Court Opinion

ID: 3677973
Source: CourtListenerOpinion
Date Created: 2016-07-06 06:24:07.9833+00
Date Added: 2024-06-11T09:22:26.602566
License: Public Domain

The action in this case is founded upon the contract of the defendant, who undertook to deliver the goods in question at the port of New Bern, dangers of the sea excepted. They have not been delivered; and it is admitted by the case that this default has not been occasioned by any peril of the sea, but through the unskillfulness of a pilot.
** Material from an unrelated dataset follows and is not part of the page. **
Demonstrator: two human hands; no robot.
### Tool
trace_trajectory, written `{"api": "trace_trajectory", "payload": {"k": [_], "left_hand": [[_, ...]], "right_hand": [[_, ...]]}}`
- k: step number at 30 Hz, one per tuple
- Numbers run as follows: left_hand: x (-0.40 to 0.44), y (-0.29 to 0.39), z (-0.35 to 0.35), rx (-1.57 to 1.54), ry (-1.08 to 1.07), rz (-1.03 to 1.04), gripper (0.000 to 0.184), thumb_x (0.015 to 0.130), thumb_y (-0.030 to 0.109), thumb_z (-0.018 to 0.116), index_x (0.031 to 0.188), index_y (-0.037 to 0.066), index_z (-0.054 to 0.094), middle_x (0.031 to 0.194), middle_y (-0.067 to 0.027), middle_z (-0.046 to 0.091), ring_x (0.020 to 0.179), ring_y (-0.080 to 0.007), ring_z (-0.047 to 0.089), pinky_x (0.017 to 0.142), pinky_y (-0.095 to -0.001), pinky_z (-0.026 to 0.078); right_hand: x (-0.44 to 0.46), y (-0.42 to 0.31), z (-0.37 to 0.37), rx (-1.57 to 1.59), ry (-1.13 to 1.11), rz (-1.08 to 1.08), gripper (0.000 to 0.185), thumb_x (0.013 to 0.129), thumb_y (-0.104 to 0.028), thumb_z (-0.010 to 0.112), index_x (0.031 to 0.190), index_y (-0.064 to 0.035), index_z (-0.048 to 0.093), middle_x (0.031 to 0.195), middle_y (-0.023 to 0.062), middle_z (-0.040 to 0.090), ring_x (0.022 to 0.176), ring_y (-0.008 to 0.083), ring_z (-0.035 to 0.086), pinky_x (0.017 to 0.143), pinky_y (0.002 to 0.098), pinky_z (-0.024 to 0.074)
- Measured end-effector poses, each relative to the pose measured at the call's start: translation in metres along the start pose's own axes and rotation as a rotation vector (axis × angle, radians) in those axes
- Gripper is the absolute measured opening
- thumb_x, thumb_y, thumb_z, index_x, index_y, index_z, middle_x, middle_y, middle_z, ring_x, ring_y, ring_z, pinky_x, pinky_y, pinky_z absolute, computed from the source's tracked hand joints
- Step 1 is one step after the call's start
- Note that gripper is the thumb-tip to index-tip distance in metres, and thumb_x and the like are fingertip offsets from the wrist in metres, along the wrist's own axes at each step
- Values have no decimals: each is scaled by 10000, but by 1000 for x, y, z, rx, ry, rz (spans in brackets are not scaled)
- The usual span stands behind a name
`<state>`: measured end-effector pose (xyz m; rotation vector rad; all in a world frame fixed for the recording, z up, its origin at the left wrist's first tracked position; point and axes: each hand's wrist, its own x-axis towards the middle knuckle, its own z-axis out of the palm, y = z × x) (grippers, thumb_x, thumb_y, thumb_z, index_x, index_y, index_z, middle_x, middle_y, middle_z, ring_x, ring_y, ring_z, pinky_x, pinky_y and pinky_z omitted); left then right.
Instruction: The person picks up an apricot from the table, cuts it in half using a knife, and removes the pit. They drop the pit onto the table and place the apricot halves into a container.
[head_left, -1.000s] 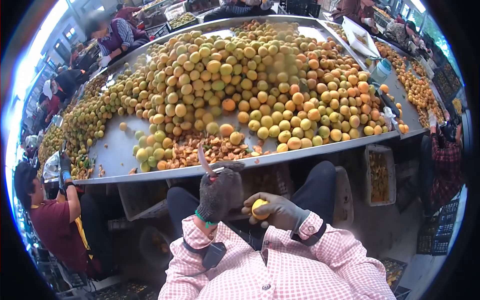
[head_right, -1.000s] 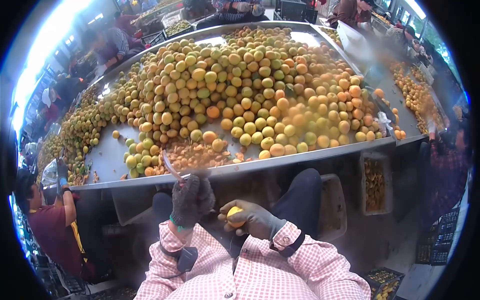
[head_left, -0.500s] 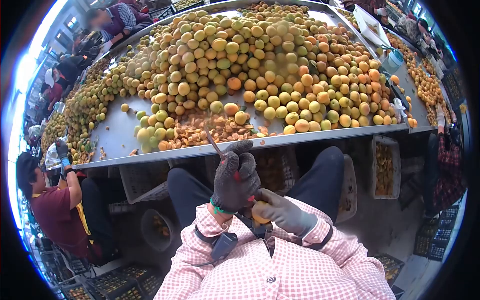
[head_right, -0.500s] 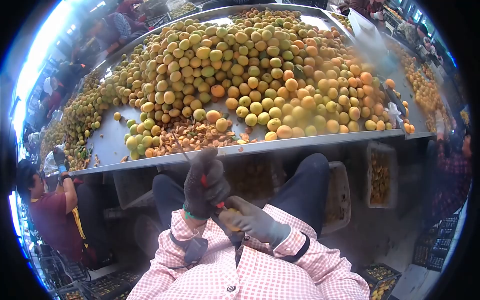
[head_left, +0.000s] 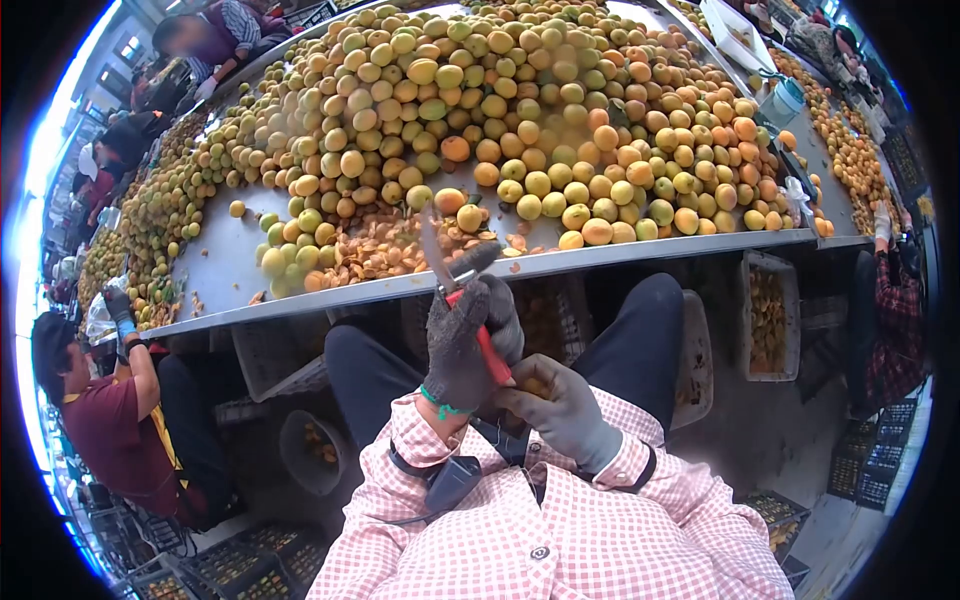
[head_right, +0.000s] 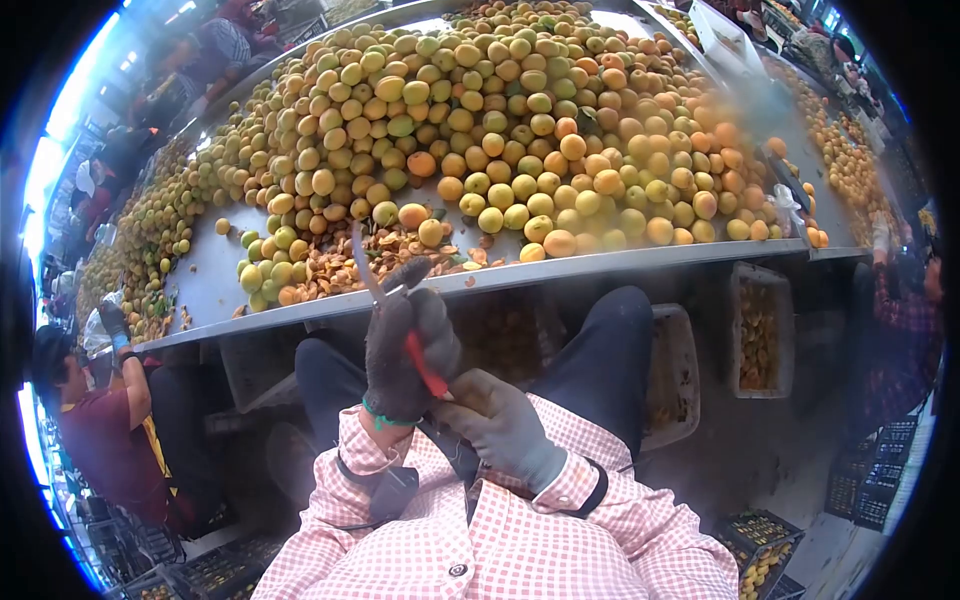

Now, it may be asked, if the circumstance that the vessel was to be placed under the direction of a pilot was not at least known to the defendant. And whether, if he had thought proper, he could not have provided against a loss whilst in the hands of the pilot. It is, however, sufficient to say the defendant has not provided against it; and, being bound to insure against every accident or event not excepted, he must answer to the plaintiff for a nonperformance. Had the defendant been charged with a tort for some injury done by the vessel whilst under the control of the pilot, that case would have differed widely from the present. The defendant in (525) such case, not being the author of the mischief, neither continuing *Page 383 
it nor having it in his power to avoid it, would not be liable; but should he, in such case, have become insurer against it, it would hardly be doubted but that he would be liable upon his engagement.
The directions to the jury below were clearly wrong, and the rule for a new trial should be absolute.
RUFFIN, J., concurred in the opinion of SEAWELL, J.
Cited: Wiswall v. Brinson, 32 N.C. 557.